| Problem requirements |
Whenever a line in the records below holds the string "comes", include it in the count, and state the number alone.

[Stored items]
● ● ● ● ●

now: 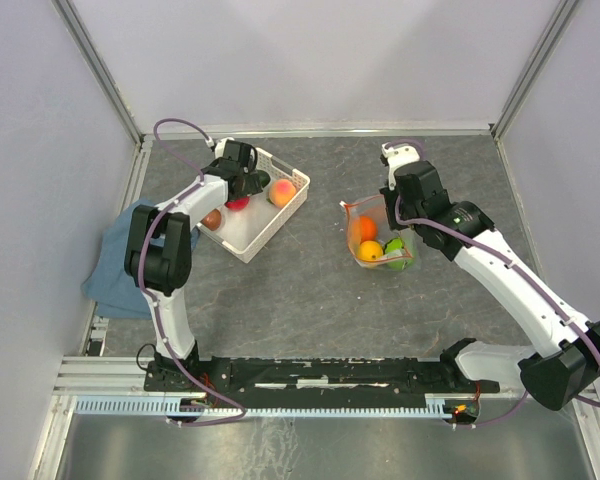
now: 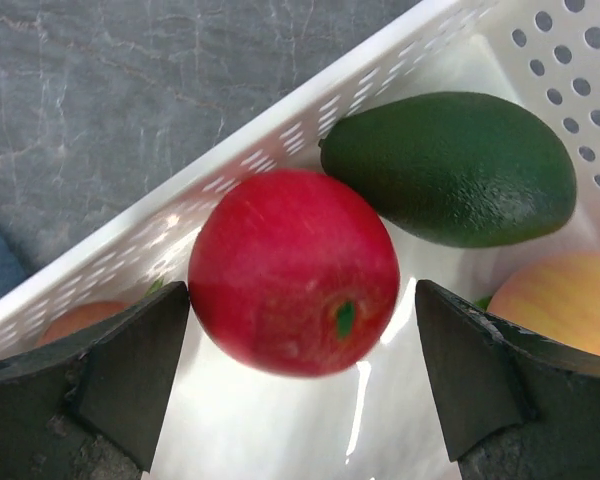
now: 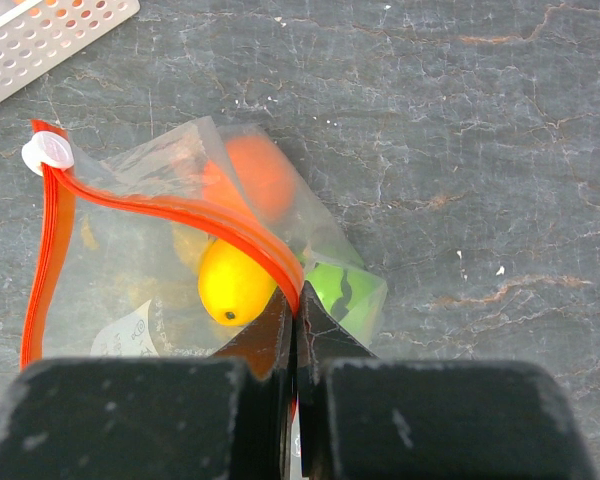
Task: Place the food in the zip-top bag and seal the zipper
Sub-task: Pick up the fake fruit from the bin.
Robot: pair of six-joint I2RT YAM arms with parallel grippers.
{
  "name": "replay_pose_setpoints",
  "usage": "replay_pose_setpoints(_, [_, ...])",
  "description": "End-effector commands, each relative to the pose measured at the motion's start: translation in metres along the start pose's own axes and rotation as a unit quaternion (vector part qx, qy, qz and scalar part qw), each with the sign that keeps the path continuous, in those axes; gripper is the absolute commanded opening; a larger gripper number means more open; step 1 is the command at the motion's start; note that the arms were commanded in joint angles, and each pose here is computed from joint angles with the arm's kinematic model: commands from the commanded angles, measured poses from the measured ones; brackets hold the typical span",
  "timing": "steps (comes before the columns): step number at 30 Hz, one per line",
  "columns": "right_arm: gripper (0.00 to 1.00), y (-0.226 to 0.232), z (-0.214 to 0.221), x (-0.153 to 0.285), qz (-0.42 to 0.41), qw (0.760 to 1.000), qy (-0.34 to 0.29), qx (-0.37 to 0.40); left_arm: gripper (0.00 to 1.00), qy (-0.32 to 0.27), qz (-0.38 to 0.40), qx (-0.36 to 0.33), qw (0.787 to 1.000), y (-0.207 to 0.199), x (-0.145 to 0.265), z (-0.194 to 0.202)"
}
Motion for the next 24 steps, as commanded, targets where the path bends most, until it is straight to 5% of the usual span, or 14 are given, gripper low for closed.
replay_pose_setpoints(1, [0.01,-0.001,-0.01,-0.003,0.0,1.0,-0.021,-0.003,1.0,-0.035,-0.003,-0.026,0.999,-0.009,-0.016,-0.021])
replay_pose_setpoints(14, [0.01,0.002,-0.006,-0.008,-0.003,1.0,-0.011,0.002,0.84,-0.028,-0.01,-0.043,0.999,-0.006,-0.026,-0.014])
replay_pose_setpoints(24, [0.01,0.0,-0.008,-0.005,-0.001,1.0,-0.015,0.0,0.72,-0.026,0.038,-0.003,0.999,-0.009,0.026,-0.013])
Point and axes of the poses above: each gripper's point midway between its finger pads, its own x axis back along the fingers, its own y axis along the line the jaws close on, z = x × y, the point moved 3 cm from there along x, back along the fingers, and after that the axes turned 9 degrees about x, right-handed, at the moved point
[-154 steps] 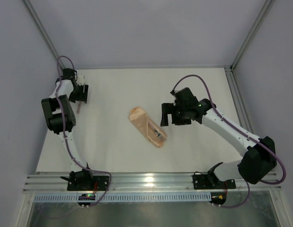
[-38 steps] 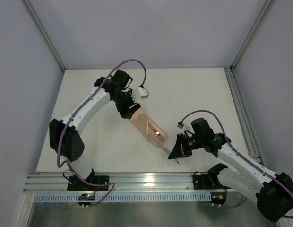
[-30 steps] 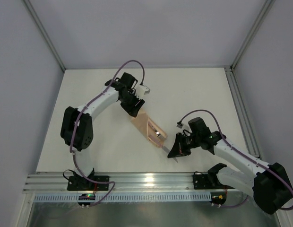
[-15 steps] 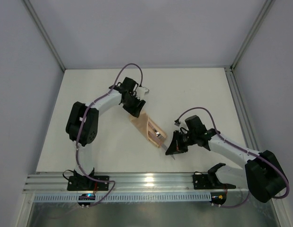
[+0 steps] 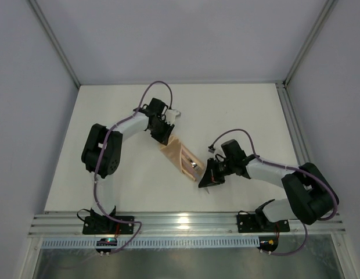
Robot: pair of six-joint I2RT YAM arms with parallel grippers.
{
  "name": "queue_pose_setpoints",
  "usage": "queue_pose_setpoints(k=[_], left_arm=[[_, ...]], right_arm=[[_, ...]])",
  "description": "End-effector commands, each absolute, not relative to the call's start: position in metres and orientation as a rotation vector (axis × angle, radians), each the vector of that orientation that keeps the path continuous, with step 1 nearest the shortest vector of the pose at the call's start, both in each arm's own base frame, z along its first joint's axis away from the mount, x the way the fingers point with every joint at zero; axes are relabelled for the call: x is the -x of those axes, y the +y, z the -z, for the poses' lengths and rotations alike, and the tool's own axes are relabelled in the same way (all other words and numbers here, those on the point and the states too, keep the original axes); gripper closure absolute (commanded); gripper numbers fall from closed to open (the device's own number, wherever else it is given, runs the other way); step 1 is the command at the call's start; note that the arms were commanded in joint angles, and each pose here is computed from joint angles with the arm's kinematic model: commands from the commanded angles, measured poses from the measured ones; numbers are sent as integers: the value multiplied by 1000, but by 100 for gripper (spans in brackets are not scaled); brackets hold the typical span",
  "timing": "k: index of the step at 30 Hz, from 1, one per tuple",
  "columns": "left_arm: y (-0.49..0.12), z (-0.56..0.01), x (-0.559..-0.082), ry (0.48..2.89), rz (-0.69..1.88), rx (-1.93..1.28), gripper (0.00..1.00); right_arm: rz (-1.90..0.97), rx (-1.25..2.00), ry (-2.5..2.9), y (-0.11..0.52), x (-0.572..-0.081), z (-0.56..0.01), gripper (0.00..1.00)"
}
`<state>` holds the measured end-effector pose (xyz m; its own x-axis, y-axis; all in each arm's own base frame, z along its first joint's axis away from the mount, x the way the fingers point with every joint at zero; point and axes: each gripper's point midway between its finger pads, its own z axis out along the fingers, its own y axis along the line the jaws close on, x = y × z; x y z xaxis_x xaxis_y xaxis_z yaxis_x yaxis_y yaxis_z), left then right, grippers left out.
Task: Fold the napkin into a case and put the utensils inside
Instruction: Stuff the knife into the folded napkin.
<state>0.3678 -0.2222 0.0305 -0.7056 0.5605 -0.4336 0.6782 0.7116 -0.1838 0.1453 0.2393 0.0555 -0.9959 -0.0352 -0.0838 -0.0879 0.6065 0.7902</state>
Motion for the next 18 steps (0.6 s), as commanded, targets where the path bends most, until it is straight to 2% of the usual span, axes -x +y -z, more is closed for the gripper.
queue_pose_setpoints(k=[1, 11, 18], left_arm=[[-227, -31, -367, 2555, 520, -956, 78], [-229, -31, -365, 2538, 552, -973, 81], [-228, -34, -366, 2530, 570, -964, 80]], right_arm=[[-1380, 178, 2687, 251, -170, -61, 97], [-1378, 221, 2722, 269, -200, -54, 97], [-1369, 216, 2801, 270, -199, -36, 97]])
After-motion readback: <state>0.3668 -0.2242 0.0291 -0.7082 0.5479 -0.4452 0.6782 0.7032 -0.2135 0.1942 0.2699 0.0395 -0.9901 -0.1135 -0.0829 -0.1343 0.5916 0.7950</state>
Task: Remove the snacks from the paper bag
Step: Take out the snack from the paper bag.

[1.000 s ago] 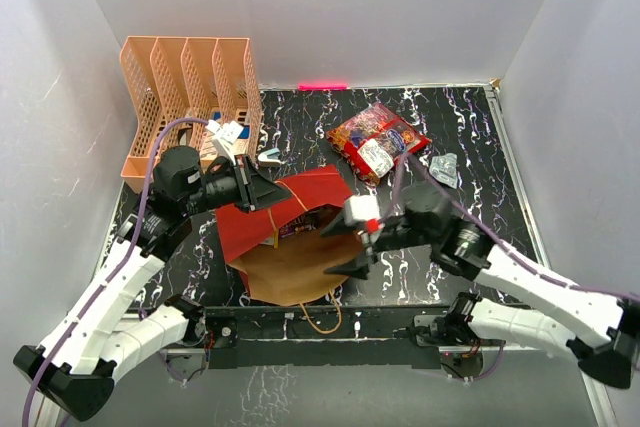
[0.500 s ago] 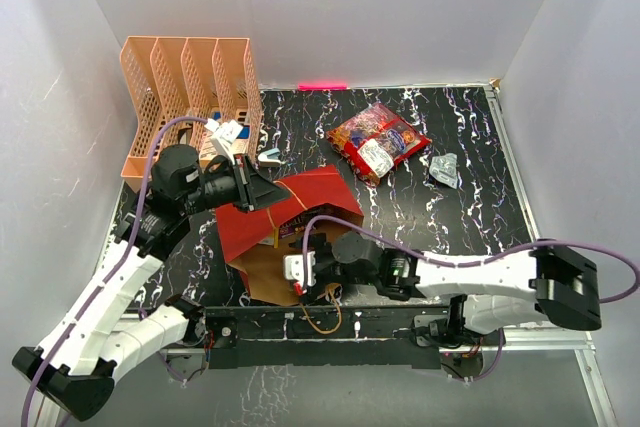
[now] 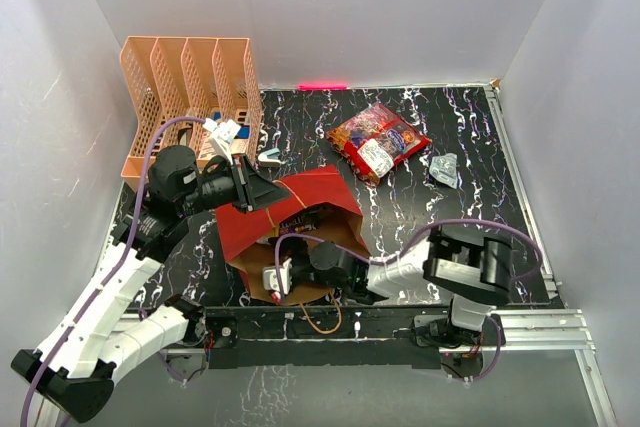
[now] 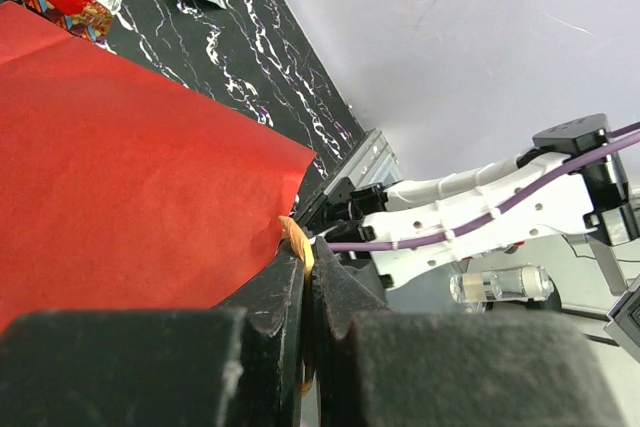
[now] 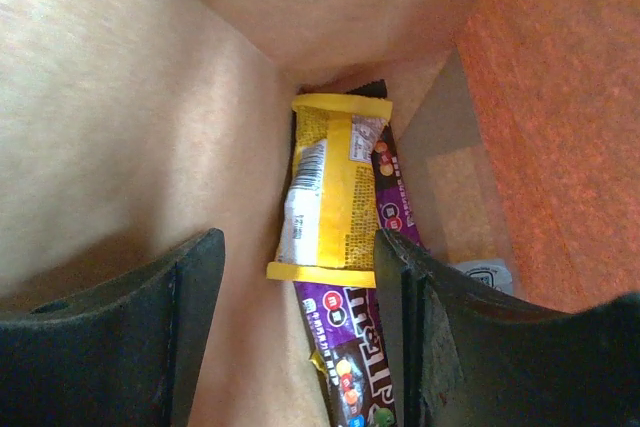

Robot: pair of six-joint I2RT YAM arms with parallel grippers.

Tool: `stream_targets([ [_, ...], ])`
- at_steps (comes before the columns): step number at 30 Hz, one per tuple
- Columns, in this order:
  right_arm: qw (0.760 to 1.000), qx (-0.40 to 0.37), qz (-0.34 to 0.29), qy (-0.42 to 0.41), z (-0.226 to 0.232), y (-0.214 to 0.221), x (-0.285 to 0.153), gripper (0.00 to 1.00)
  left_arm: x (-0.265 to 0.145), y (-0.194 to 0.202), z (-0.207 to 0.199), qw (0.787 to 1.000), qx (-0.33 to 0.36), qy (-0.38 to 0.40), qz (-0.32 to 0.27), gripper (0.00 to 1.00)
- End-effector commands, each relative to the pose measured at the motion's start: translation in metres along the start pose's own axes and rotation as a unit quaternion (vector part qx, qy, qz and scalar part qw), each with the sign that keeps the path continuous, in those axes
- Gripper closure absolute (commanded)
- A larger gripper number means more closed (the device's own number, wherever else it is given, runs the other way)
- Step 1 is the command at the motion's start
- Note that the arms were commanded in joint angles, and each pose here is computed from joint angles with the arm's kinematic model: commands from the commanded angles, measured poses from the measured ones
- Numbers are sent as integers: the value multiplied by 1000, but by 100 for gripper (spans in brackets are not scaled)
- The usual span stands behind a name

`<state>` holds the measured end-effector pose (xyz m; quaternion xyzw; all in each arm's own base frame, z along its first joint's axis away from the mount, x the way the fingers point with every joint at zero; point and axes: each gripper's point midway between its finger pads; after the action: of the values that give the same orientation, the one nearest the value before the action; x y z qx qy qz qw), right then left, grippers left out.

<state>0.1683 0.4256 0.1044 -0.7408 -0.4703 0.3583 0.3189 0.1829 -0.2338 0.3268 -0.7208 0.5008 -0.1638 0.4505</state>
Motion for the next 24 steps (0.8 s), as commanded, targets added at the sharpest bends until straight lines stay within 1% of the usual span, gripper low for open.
stream_targets([
  [1, 995, -20, -72, 72, -45, -31, 18, 37, -5, -8, -15, 1000, 7, 27, -13, 100],
  [8, 995, -19, -55, 78, -54, -5, 33, 29, -8, -7, -18, 999, 7, 30, -10, 100],
  [14, 997, -15, -42, 60, -44, 11, 48, 24, -9, -6, -19, 999, 7, 30, -9, 100],
  [20, 997, 17, -34, 60, -44, 25, 60, 16, -8, -8, -20, 999, 7, 33, -8, 100],
  [24, 997, 37, -4, 73, -46, 43, 67, 15, -10, -8, -21, 999, 9, 32, -8, 100],
])
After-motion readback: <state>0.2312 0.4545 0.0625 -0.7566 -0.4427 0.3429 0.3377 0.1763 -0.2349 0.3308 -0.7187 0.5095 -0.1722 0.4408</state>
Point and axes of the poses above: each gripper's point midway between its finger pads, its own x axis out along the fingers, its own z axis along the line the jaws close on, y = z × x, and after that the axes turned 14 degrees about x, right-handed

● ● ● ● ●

| Reply to the task |
2